Das Halsband der Tauben - Raja Alem

  • Raja Alem


    Das Halsband der Tauben
    Aus dem Arabischen von Hartmut Fähndrich
    Unionsverlag
    Taschenbuch, 578 Seiten


    Raja Alem ist in Mekka geboren und hat in Dschidda englische Literatur studiert. Sie lebt in Dschidda und Paris.
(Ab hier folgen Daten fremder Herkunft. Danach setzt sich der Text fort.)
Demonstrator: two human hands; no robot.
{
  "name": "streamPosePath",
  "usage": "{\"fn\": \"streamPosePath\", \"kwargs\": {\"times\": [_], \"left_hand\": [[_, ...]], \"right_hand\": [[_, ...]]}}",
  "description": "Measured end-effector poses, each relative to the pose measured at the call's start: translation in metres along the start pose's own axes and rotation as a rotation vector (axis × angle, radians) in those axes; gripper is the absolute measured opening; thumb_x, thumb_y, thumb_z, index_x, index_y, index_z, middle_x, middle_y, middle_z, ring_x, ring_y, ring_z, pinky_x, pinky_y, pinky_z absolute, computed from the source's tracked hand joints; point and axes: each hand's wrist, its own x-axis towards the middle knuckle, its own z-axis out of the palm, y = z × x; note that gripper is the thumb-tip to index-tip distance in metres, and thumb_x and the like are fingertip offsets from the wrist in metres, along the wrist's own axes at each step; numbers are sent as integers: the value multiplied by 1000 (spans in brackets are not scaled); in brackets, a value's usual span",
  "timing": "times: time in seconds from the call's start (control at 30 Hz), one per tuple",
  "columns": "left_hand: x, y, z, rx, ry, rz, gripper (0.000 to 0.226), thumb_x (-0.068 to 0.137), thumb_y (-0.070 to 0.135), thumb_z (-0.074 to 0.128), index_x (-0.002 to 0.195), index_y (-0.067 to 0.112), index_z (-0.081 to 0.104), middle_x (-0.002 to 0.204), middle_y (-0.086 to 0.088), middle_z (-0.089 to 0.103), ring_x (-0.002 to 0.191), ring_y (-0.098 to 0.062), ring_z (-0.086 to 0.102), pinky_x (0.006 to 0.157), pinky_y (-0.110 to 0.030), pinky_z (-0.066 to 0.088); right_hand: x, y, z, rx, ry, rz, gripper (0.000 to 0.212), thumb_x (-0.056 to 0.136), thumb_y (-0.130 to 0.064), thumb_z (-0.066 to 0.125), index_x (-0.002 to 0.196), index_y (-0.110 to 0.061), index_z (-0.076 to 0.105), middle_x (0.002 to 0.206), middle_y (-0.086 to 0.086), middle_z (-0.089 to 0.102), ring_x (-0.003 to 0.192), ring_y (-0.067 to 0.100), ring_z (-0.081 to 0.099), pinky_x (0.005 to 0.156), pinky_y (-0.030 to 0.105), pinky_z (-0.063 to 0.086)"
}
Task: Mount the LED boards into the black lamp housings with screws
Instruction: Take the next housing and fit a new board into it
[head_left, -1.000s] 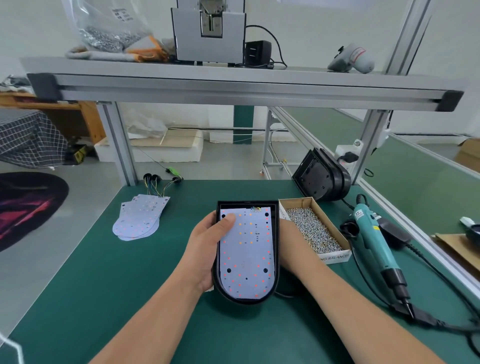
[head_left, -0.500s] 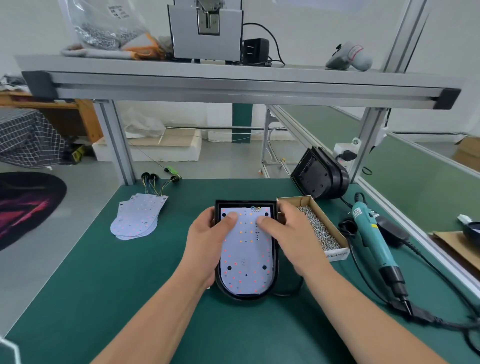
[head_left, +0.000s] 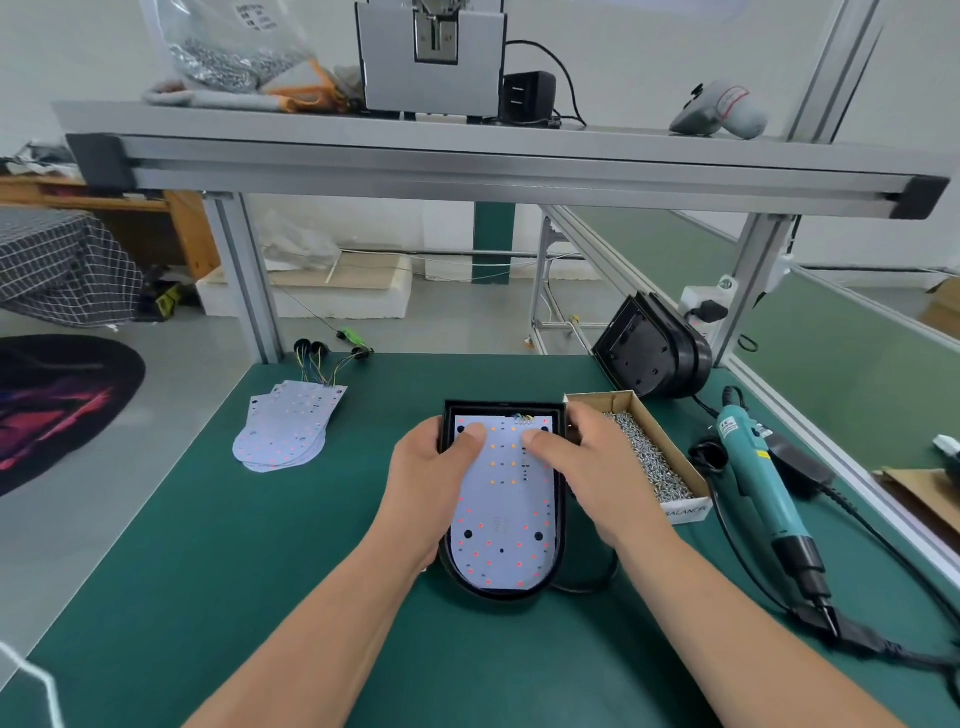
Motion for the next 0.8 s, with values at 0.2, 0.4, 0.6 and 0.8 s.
{"fn": "streamPosePath", "kwargs": {"times": [0.2, 0.4, 0.6, 0.8], "left_hand": [[1, -1, 0, 52, -26, -13, 18, 105, 24, 63, 98, 13, 75, 107, -20, 76, 88, -26, 69, 90, -54, 60], [1, -4, 2, 81, 1, -1, 14, 105, 18, 62, 98, 16, 74, 97, -1, 80, 86, -20, 72, 83, -42, 61], [0, -3, -2, 25, -132, -83, 22, 98, 11, 70, 119, 14, 71, 114, -6, 81, 107, -31, 77, 99, -53, 60], [1, -5, 5, -12, -26, -123, 18, 99, 8, 71, 117, 11, 71, 110, -9, 81, 103, -34, 78, 97, -59, 60]], "right_hand": [[0, -1, 0, 0, 15, 2, 46, 79, -44, 68, 94, -1, 59, 93, 19, 64, 76, 24, 55, 73, 48, 49], [0, 4, 2, 83, -26, 81, 21, 84, -28, 71, 101, -15, 68, 99, 1, 75, 94, 24, 71, 88, 50, 58], [0, 3, 0, 71, -11, 73, 38, 79, -34, 67, 102, -4, 63, 102, 18, 70, 92, 37, 65, 86, 52, 55], [0, 10, -3, 88, -20, 69, 8, 92, -25, 73, 95, -20, 68, 86, -11, 72, 79, 10, 66, 74, 34, 51]]}}
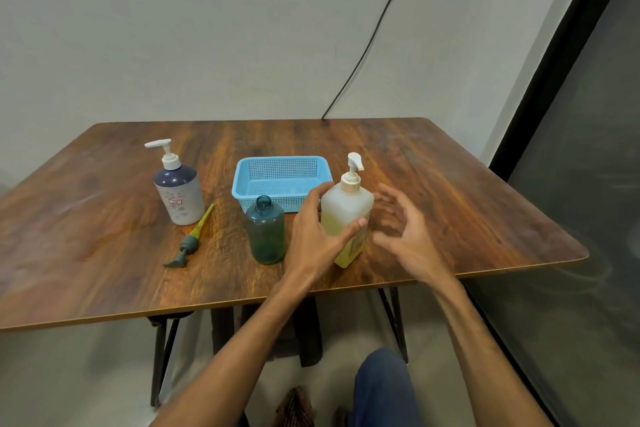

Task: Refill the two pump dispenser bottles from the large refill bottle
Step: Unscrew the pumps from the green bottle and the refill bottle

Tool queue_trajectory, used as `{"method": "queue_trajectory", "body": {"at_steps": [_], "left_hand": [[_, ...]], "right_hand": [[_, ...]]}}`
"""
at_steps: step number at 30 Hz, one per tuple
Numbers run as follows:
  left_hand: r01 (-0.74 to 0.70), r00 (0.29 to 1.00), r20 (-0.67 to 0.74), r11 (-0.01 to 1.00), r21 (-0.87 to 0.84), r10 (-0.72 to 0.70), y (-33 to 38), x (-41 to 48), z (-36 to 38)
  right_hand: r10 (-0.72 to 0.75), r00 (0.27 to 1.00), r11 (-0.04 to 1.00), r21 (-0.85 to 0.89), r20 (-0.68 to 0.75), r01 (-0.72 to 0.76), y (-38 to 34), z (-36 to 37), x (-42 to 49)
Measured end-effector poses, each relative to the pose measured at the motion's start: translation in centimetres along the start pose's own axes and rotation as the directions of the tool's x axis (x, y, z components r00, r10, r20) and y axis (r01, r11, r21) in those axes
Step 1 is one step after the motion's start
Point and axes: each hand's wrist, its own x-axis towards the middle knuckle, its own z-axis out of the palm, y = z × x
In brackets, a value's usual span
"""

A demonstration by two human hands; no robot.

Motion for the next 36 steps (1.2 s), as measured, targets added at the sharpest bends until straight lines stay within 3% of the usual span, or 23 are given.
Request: {"method": "queue_trajectory", "body": {"at_steps": [6,15,25,29,33,36], "left_hand": [[-0.008,1.0,-0.015,1.0,-0.012,0.007,-0.1,-0.1,0.2],[-0.009,1.0,-0.027,0.998,-0.065,0.007,-0.3,-0.3,0.2],[-0.004,0.998,-0.055,0.999,-0.042,0.002,-0.6,-0.2,0.4],[0.0,0.999,-0.05,0.999,-0.039,-0.002,-0.4,-0.2,0.3],[0.0,0.999,-0.054,0.998,-0.055,-0.003,-0.5,-0.3,0.4],[-0.006,0.998,-0.055,0.999,-0.052,0.003,-0.6,-0.3,0.3]], "right_hand": [[-0.109,0.992,0.994,-0.004,-0.066,0.109,-3.4,0.0,1.4],[-0.152,0.953,0.982,-0.152,-0.264,0.114,-4.8,3.0,3.8],[-0.112,0.989,0.988,-0.115,-0.094,0.101,-4.8,2.3,4.5],[-0.085,0.996,0.996,-0.008,-0.026,0.085,-4.9,1.8,4.2],[-0.097,0.969,0.995,-0.01,-0.226,0.097,-5.0,2.9,4.0],[-0.099,0.959,0.995,0.003,-0.266,0.103,-4.8,3.3,4.2]]}}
    In einer Gasse in Mekkas Altstadt wird eine unbekannte Tote gefunden, nackt, mit entstelltem Gesicht. Die Bewohner sind in Aufruhr, und allmählich kommen verborgene Geheimnisse an den Tag: verbotene Liebesbeziehungen, Familientragödien, aber auch zwielichtige Geschäfte inmitten dieser aufgewühlten Stadt, in der religiöse Tradition und brutale Spekulation aufeinanderprallen. Inspektor Nassir wird mit der Untersuchung beauftragt. Er taucht ein in die Lebensgeschichten von zwei vermissten Frauen, die an den Hindernissen ihrer Umgebung zerbrochen sind. Bald stößt er auf bedrohliche Mächte: Korruption und Immobilienprojekte bedrohen die alte, ehrwürdige, heilige Stadt Mekka.


    Meine Meinung:
    Es könnte ein Krimi sein. Tatsächlich ist die Ermittlung von Inspektor Nassir nur ein Gerüst, an dem sich die unzähligen Puzzlesteine, aus denen dieser Roman besteht, festklammern und immer weiterwuchern.
    Schon die Erzählperspektive ist ungewöhnlich: Von den Ereignissen berichtet die Vielkopfgasse, Abu-I-Rus. Sie scheint ein Eigenleben zu haben, ihre Bewohner zu manipulieren, ihre Geheimnisse plaudert sie mal aus, mal vergräbt sie sie in ihren düsteren Winkeln.
    Mekka, die Ehrwürdige ist die eigentliche Hauptperson, ihre Geschichte voller Mythen und Kriege, ihre Gegenwart als Heilige Stadt, voller Pilger und Gebete, die Zerstörung ihrer historischen Stadtteile durch die Erfordernisse des modernen Lebens, die Gier nach Gewinn.
    Vier Männer sind des Mordes verdächtig: Jussuf, der Journalist, der von dem Mädchen Asa genauso besessen ist wie von der Geschichte seiner Heimatstadt und sein Leben in Tagebucheinträgen festhält. Muadh, der als Sohn eines Imam eigentlich sein Nachfolger werden soll, aber heimlich als Fotograf arbeitet. Chalil war früher Pilot und arbeitet jetzt als Taxifahrer . Und „der Bock der Moscheediener“, der Pflegesohn eines Kochs.
    Zwei Frauen, Asa und Aischa sind verschwunden. Ist eine von ihnen die Ermordete?
    Im zweiten Teil des Buches ist die Vielkopfgasse verschwunden, so wie ihre Bewohner. Sie ist Opfer des Baubooms geworden.
    Ich bin regelrecht verlorengegangen in der farbigen, detailreichen Schilderung von Lebenswirklichkeiten, die mir fremd sind. Die Empfindungen und Wünsche von Frauen, deren Leben von harten, einschränkenden Regeln beherrscht werden, werden ebenso ausführlich beschrieben wie die der Männer, die zwar größere Freiheiten genießen, aber in den religiösen Vorschriften genauso gefangen sind. Was Realität, was Traum oder Phantasie ist, es ist und bleibt unklar, es ist auch nicht sonderlich wichtig. Dieses Buch lesen ist wie der ständige Blick durch ein Kaleidoskop. Jede Buchseite bietet einen neuen Blick, eine andere Facette, strahlend, bunt, erschreckend, vor allem aber rätselhaft.
    Das Buch enthält ein Glossar, das für meinen Geschmack gerne etwas ausführlicher hätte sein dürfen und ein Nachwort des Übersetzers.
    Es ist sicher kein Roman für eilige Leser. Wer sich allerdings darauf einlassen mag, in ein unbekanntes Universum zu versinken und sich verzaubern zu lassen, der wird viel Freude daran haben.